> WHAT THIS TASK INVOLVES: An exact copy of every entry is needed here; the images stay out.

**** AVAILABLE RECORDS

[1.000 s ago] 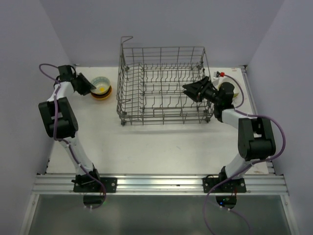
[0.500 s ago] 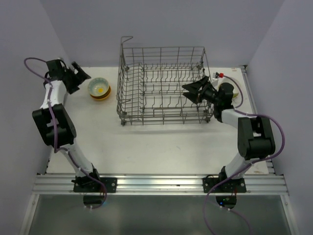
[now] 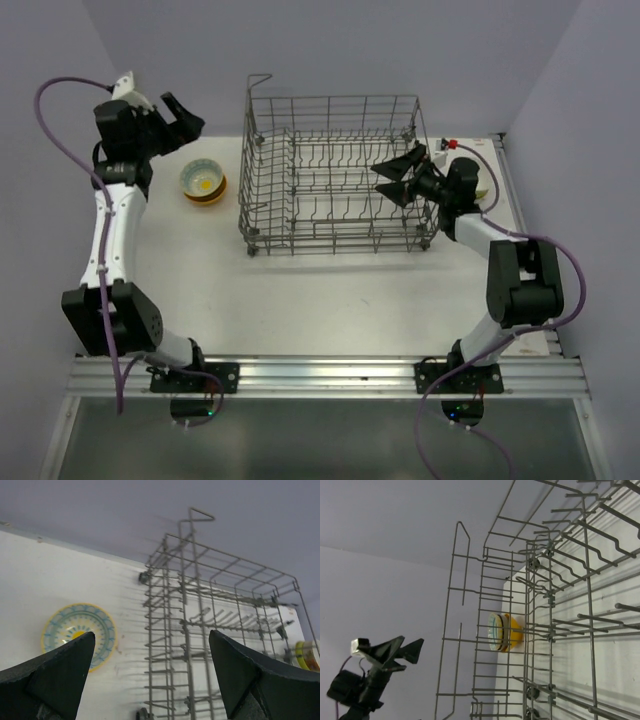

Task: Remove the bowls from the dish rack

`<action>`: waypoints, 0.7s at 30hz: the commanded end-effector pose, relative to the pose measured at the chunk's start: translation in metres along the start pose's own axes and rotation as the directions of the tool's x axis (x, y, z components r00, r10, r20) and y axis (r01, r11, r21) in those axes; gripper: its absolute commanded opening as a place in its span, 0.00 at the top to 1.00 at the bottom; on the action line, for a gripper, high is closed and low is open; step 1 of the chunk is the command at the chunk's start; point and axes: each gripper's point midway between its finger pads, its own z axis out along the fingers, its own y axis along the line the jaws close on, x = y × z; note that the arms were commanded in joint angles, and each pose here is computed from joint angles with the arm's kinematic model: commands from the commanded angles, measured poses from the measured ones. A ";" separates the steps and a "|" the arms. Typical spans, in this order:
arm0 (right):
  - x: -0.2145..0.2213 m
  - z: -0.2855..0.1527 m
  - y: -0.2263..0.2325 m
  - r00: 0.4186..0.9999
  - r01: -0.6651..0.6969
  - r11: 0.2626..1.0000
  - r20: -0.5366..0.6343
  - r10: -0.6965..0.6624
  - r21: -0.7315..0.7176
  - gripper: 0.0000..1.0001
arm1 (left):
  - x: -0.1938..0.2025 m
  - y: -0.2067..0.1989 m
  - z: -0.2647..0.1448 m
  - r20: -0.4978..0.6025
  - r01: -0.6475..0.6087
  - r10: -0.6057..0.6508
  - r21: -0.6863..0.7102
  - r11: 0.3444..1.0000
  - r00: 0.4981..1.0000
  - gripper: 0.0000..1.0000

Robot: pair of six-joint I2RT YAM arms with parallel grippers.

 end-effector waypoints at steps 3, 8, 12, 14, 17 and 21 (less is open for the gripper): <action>-0.021 -0.005 0.057 0.982 0.186 0.982 0.048 -0.185 -0.024 0.01 | 0.008 -0.078 -0.049 0.151 -0.141 0.115 0.175 0.974 0.982 0.00; -0.028 -0.013 0.069 0.924 0.368 0.920 0.061 -0.378 0.133 0.01 | 0.050 -0.107 -0.065 0.141 -0.247 0.221 0.204 0.947 0.965 0.00; -0.053 -0.041 0.077 0.803 0.509 0.765 0.103 -0.587 0.395 0.01 | 0.079 -0.105 -0.075 0.144 -0.277 0.253 0.183 0.943 0.957 0.00; -0.063 -0.067 0.082 0.701 0.561 0.637 0.106 -0.705 0.530 0.01 | 0.091 -0.099 -0.085 0.161 -0.303 0.276 0.175 0.937 0.948 0.00; -0.067 -0.092 0.095 0.577 0.592 0.513 0.118 -0.808 0.621 0.01 | 0.089 -0.105 -0.097 0.204 -0.322 0.286 0.171 0.931 0.936 0.00; -0.049 -0.124 0.105 0.451 0.632 0.424 0.138 -0.882 0.649 0.01 | 0.083 -0.106 -0.105 0.226 -0.327 0.286 0.168 0.930 0.931 0.00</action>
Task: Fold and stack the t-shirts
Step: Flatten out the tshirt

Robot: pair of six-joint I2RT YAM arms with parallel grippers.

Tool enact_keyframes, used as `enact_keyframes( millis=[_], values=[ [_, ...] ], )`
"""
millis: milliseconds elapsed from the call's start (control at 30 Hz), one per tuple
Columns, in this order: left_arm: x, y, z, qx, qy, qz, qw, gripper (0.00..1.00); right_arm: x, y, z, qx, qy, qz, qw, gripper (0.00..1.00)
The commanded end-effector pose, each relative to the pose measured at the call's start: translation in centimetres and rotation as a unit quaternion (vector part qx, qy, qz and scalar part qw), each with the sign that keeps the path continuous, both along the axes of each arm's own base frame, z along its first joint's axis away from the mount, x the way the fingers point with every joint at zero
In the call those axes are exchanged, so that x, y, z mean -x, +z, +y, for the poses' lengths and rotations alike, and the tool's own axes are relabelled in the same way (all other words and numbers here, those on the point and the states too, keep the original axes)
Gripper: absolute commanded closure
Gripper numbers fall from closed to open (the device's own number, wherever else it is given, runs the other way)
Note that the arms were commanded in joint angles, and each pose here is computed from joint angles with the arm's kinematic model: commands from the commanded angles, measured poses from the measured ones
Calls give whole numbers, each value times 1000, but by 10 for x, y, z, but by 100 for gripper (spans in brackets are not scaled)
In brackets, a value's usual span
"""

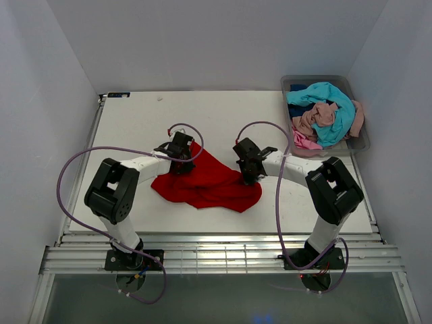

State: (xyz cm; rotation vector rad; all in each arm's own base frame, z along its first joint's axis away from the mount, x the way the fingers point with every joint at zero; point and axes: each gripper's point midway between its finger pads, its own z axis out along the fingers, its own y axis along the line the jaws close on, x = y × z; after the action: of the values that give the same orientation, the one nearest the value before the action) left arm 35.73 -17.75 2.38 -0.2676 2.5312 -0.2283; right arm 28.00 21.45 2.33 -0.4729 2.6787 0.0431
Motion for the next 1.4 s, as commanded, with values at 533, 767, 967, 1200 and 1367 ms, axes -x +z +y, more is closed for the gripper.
enact_keyframes(
  millis=[533, 767, 967, 1200, 1367],
  values=[
    [61, -2, 126, -67, 166, 43, 983, 100, -50, 62, -89, 27, -76, -59, 995, 92],
    [17, 59, 77, -13, 127, -28, 991, 100, -38, 43, -98, 44, -94, -33, 994, 92],
    [10, 51, 46, -3, 84, -20, 996, 100, -27, 62, -104, 33, -109, -51, 992, 92],
    [35, -10, 38, -10, 4, 35, 999, 100, -33, 74, -104, 40, -106, -55, 992, 92],
    [47, -20, 39, 0, 5, 43, 999, 100, -47, 93, -100, 34, -110, -73, 991, 92]
  ],
)
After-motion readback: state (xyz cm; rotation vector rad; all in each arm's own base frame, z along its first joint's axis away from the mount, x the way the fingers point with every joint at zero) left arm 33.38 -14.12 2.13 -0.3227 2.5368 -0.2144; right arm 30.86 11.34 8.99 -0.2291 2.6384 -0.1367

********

> RESULT:
[1.000 s ago] 
[0.500 s ago] 
[now] 

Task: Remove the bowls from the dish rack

`<action>`: waypoints, 0.7s at 30hz: the commanded end-effector pose, relative to the pose measured at the chunk's start: translation in metres along the start pose's own axes and rotation as the directions of the tool's x axis (x, y, z components r00, r10, r20) and y axis (r01, r11, r21) in those axes; gripper: its absolute commanded opening as a place in its span, 0.00 at the top to 1.00 at the bottom; on the action line, for a gripper, high is closed and low is open; step 1 of the chunk is the command at the chunk's start; point and axes: each gripper's point midway between its finger pads, its own z axis out along the fingers, its own y axis along the line the jaws close on, x = y × z; note that the arms were commanded in joint angles, and each pose here is computed from joint angles with the arm's kinematic model: commands from the commanded angles, measured poses from the measured ones. A ";" separates the steps and a "|" the arms. Typical spans, in this order:
arm0 (right):
  - x: -0.2145..0.2213 m
  - z: -0.2855..0.1527 m
  - y: -0.2263..0.2325 m
  - r00: 0.4186..0.9999
  - r01: -0.6651..0.6969
  - r11: 0.2626..1.0000
  - r20: -0.5366..0.6343
  - r10: -0.6965..0.6624
  - r21: -0.7315..0.7176
  - gripper: 0.0000..1.0001
arm1 (left):
  - x: -0.1938..0.2025 m
  - y: -0.2067..0.1989 m
  - z: -0.2647..0.1448 m
  - r20: -0.4978..0.6025
  - r01: -0.6475..0.6087
  - r10: -0.6057..0.6508
  - r21: -0.6863..0.7102
  - r11: 0.3444..1.0000
  - r00: 0.4981..1.0000
  - gripper: 0.0000..1.0000

Robot: pair of six-joint I2RT YAM arms with parallel grippers.

 end-effector waypoints at steps 3, 8, 12, 14, 17 and 21 (less is open for the gripper): <action>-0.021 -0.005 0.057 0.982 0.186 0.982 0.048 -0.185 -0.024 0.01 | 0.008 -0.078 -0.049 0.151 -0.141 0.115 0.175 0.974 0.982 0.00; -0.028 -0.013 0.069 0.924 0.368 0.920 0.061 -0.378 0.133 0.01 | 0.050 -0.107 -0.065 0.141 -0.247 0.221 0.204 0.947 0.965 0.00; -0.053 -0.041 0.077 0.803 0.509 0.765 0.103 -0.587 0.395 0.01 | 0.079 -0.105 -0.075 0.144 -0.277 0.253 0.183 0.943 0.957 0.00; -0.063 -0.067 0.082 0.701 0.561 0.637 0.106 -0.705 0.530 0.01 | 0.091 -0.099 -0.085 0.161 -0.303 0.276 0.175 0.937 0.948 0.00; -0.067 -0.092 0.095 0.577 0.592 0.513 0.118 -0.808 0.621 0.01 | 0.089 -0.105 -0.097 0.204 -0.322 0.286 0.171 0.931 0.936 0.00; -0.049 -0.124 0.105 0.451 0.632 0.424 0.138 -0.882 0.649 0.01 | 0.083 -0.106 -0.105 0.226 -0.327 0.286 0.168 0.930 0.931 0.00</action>
Task: Fold and stack the t-shirts
Step: Flatten out the tshirt

Robot: pair of six-joint I2RT YAM arms with parallel grippers.

Tool enact_keyframes, used as `enact_keyframes( millis=[_], values=[ [_, ...] ], )`
"""
millis: milliseconds elapsed from the call's start (control at 30 Hz), one per tuple
Columns, in this order: left_arm: x, y, z, qx, qy, qz, qw, gripper (0.00..1.00); right_arm: x, y, z, qx, qy, qz, qw, gripper (0.00..1.00)
The commanded end-effector pose, each relative to the pose measured at the call's start: translation in centimetres and rotation as a unit quaternion (vector part qx, qy, qz and scalar part qw), each with the sign that keeps the path continuous, both along the axes of each arm's own base frame, z along its first joint's axis away from the mount, x the way the fingers point with every joint at zero
In the call those axes are exchanged, so that x, y, z mean -x, +z, +y, for the poses' lengths and rotations alike, and the tool's own axes are relabelled in the same way (all other words and numbers here, those on the point and the states too, keep the original axes)
Gripper: absolute commanded closure
Gripper numbers fall from closed to open (the device's own number, wherever else it is given, runs the other way)
Note that the arms were commanded in joint angles, and each pose here is computed from joint angles with the arm's kinematic model: commands from the commanded angles, measured poses from the measured ones
Calls give whole numbers, each value times 1000, but by 10 for x, y, z, but by 100 for gripper (spans in brackets are not scaled)
In brackets, a value's usual span
"""


State: (xyz cm; rotation vector rad; all in each arm's own base frame, z along its first joint's axis away from the mount, x the way the fingers point with every joint at zero; point and axes: each gripper's point midway between its finger pads, its own z axis out along the fingers, its own y axis along the line the jaws close on, x = y × z; after the action: of the values that give the same orientation, the one nearest the value before the action) left arm 35.73 -17.75 2.38 -0.2676 2.5312 -0.2283; right arm 28.00 21.45 2.33 -0.4729 2.6787 0.0431
Motion for the next 1.4 s, as commanded, with values at 533, 767, 967, 1200 and 1367 ms, axes -x +z +y, more is closed for the gripper.
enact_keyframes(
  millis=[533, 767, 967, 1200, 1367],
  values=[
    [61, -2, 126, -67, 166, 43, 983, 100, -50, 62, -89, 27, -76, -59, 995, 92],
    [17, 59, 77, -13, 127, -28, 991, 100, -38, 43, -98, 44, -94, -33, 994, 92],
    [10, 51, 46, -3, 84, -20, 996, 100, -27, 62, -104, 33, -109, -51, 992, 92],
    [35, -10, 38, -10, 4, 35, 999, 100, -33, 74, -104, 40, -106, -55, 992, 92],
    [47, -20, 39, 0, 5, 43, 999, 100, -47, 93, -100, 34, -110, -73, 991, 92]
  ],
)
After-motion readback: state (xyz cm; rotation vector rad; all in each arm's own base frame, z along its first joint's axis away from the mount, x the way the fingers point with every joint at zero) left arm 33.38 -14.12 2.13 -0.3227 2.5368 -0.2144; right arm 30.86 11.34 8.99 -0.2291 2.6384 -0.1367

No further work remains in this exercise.